━━━━━ SUPPLIED RECORDS ━━━━━
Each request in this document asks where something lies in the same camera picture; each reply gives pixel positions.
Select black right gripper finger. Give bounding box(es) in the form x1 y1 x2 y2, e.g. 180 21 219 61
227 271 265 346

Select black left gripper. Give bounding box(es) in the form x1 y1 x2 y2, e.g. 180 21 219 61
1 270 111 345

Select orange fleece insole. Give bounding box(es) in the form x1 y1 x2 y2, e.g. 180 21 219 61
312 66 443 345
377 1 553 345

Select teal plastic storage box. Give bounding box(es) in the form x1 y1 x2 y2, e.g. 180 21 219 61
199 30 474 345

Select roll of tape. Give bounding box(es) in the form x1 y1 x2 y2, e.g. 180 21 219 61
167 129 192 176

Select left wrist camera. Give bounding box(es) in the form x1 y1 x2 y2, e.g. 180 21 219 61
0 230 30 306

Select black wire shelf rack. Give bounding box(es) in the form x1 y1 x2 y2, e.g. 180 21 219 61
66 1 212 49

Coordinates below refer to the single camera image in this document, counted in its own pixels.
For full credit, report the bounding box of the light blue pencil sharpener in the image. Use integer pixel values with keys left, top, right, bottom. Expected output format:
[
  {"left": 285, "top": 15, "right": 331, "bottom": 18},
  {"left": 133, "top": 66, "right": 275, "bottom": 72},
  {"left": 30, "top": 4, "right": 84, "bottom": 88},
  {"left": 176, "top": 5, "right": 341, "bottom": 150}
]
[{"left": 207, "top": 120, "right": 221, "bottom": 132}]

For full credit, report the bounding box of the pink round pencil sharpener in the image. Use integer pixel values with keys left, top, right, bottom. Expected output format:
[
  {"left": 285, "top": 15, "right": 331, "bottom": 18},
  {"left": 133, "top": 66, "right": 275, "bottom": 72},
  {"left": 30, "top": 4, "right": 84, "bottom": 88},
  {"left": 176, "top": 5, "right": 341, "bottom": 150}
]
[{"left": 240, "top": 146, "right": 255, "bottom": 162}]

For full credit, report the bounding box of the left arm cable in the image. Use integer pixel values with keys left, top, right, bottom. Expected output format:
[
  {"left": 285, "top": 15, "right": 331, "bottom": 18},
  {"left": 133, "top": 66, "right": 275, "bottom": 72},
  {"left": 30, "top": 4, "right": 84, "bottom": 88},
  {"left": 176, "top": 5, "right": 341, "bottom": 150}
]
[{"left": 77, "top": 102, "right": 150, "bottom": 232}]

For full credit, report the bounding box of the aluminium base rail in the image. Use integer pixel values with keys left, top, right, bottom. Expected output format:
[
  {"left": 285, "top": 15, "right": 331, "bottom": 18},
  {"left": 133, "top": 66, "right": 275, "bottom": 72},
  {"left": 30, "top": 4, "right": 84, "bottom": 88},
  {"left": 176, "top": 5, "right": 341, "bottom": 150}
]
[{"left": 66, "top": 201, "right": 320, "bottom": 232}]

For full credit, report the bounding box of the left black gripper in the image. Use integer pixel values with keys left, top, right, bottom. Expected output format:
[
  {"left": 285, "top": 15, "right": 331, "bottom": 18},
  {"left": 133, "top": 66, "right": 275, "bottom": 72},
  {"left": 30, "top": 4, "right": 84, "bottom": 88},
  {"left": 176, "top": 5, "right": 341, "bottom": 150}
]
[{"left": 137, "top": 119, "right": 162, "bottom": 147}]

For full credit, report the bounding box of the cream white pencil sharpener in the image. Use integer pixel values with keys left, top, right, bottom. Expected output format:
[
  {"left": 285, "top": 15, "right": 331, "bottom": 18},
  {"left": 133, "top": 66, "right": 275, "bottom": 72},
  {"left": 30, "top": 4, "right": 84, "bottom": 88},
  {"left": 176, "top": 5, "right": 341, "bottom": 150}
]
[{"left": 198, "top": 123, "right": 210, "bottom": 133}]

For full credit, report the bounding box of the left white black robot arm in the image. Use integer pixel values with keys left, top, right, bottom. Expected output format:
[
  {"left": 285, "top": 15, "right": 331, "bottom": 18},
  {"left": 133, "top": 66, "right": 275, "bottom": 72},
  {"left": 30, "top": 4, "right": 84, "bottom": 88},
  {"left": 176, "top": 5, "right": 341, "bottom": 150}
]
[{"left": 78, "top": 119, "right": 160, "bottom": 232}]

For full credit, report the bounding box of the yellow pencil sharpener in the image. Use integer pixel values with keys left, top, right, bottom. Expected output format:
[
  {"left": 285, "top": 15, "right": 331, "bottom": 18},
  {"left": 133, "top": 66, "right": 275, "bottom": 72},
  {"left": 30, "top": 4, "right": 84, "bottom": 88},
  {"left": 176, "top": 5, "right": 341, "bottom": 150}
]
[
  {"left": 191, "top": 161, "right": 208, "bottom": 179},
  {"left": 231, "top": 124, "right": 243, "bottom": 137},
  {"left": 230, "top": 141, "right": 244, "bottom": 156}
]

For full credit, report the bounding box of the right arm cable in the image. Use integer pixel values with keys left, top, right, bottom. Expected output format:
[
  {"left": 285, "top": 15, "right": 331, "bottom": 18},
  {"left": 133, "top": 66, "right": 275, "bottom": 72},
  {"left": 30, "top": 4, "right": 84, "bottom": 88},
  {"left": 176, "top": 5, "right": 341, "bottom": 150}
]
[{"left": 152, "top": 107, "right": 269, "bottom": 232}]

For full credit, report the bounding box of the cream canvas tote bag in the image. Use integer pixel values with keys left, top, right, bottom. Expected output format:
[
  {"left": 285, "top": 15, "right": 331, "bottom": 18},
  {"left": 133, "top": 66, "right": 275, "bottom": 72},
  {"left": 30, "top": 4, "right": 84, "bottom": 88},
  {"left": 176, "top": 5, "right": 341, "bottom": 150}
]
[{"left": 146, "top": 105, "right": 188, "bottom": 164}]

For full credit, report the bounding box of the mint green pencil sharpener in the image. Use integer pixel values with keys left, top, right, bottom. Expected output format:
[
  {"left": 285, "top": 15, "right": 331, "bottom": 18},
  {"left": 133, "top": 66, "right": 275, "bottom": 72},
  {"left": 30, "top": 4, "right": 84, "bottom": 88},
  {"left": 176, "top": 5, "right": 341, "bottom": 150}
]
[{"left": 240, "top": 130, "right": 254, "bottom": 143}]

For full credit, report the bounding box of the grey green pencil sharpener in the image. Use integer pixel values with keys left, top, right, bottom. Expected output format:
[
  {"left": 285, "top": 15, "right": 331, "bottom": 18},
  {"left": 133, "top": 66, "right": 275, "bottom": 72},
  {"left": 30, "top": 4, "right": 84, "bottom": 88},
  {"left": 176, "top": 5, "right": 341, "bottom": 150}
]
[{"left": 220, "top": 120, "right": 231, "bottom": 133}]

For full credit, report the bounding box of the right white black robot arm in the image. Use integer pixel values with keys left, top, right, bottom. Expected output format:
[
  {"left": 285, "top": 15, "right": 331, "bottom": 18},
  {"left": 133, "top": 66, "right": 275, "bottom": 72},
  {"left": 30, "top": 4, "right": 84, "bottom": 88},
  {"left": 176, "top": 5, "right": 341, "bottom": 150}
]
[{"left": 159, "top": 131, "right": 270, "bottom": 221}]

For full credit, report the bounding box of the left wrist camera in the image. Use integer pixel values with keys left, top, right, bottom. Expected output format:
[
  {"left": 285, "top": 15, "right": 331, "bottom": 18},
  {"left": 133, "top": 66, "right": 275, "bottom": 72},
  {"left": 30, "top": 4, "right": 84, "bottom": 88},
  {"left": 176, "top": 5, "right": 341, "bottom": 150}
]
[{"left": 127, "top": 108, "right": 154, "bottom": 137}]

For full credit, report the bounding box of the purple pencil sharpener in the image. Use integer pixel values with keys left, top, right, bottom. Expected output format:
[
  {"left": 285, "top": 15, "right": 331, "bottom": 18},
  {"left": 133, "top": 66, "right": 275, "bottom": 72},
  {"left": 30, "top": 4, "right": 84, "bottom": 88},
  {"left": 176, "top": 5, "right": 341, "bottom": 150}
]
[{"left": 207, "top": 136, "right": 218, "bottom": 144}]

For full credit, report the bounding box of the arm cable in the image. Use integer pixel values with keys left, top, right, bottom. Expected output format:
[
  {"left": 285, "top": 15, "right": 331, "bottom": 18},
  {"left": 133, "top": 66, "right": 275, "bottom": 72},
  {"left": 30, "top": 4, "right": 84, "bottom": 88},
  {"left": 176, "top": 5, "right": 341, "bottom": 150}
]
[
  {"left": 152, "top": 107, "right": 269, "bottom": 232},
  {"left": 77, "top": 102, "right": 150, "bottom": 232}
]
━━━━━
━━━━━ SUPPLIED RECORDS ━━━━━
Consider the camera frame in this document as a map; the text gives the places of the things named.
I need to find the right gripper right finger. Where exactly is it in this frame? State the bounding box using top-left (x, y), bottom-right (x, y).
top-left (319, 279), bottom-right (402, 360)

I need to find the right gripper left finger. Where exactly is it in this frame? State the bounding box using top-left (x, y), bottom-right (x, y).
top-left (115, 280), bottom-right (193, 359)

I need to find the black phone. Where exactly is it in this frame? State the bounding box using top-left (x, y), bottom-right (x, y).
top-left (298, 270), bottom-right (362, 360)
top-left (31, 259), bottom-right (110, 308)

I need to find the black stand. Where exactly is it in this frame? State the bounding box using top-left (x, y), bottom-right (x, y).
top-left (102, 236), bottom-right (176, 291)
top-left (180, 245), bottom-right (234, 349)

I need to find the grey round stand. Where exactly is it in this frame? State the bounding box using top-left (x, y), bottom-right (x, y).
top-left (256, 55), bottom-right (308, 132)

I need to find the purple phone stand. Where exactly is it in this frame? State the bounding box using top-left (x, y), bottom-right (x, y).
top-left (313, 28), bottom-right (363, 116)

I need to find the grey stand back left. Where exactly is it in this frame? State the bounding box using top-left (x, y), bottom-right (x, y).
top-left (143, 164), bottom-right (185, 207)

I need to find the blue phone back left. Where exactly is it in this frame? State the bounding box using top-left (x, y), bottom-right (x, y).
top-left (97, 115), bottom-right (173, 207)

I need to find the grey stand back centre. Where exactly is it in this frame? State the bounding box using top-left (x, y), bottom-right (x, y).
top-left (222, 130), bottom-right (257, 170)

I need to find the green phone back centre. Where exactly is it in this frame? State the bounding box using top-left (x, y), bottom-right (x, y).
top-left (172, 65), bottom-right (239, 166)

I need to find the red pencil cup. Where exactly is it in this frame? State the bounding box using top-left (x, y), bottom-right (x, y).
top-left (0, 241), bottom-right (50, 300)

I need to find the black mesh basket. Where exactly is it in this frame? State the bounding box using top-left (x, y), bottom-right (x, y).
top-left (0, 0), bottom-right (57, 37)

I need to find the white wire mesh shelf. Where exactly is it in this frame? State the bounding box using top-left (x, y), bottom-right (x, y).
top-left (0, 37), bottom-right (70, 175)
━━━━━
Search the data for "document" and list every line in which it occurs.

> [YOUR SOLUTION]
Each request in this document asks where something lies in the same camera picture; each reply gives pixel positions.
Coordinates below refer to the single camera image in this document, counted in its own pixels.
Consider the camera frame in this document as a map; the text gives the places of the things named.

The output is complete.